From the line that contains "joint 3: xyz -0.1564" through the line that contains "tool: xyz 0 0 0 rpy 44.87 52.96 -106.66", output every line of the listing below exactly and leave out all the rest.

**RAW DATA**
┏━━

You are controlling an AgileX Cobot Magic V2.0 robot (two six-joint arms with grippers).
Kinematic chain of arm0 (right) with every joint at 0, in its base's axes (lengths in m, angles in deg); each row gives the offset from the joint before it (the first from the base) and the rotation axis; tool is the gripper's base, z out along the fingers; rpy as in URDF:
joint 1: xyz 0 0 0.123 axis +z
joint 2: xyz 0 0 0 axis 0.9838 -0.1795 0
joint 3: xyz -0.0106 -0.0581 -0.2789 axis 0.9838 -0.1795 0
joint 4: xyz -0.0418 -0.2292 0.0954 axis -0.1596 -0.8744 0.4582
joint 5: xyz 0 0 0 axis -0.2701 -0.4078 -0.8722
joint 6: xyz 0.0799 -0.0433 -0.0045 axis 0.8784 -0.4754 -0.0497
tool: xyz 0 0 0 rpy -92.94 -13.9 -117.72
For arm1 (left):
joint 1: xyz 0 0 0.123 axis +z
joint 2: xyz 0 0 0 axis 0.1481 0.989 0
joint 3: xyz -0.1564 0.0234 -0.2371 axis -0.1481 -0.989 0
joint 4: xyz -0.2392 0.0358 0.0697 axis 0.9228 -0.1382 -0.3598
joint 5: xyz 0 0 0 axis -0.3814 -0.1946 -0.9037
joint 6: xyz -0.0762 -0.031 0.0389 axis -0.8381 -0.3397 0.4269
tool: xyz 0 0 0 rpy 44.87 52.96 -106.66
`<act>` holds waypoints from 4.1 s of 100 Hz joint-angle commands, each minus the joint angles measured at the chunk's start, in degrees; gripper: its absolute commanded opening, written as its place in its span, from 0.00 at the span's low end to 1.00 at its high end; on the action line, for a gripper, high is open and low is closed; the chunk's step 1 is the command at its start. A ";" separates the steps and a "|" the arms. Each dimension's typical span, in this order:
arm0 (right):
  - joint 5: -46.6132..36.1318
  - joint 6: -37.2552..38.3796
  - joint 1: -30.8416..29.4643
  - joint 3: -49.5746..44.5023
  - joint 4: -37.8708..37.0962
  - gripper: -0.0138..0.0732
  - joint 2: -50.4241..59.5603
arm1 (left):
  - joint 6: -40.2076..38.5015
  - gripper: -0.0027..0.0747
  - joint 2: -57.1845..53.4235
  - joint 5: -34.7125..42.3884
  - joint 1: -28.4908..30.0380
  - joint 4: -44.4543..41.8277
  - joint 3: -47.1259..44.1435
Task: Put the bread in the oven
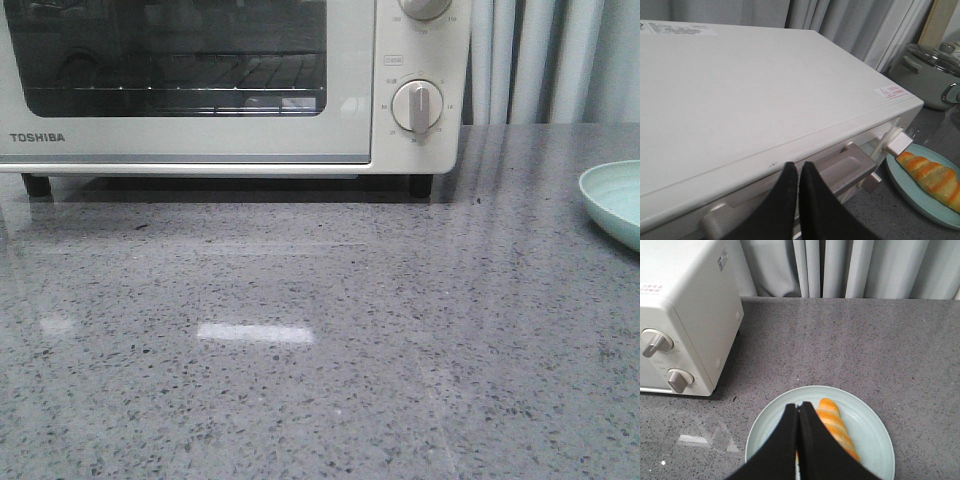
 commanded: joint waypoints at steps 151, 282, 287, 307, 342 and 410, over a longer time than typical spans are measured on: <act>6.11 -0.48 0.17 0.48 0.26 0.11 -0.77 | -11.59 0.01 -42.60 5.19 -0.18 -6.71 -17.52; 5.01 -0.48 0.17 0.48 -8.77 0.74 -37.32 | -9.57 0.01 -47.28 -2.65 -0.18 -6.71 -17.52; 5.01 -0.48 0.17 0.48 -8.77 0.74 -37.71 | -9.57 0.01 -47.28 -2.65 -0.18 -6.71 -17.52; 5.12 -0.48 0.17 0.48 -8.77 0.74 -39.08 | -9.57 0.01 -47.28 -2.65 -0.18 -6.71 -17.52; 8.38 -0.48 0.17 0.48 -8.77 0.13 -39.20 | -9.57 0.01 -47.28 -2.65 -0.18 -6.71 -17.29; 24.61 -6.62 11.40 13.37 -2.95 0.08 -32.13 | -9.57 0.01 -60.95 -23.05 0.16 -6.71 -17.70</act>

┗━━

**COMPLETED EXERCISE**
joint 3: xyz -0.1564 0.0234 -0.2371 axis -0.1481 -0.989 0
joint 4: xyz -0.2392 0.0358 0.0697 axis 0.9228 -0.1382 -0.3598
joint 5: xyz 0 0 0 axis -0.3814 -0.1946 -0.9037
joint 6: xyz -0.0762 -0.031 0.0389 axis -0.8381 -0.3397 0.4269
tool: xyz 0 0 0 rpy 44.87 52.96 -106.66

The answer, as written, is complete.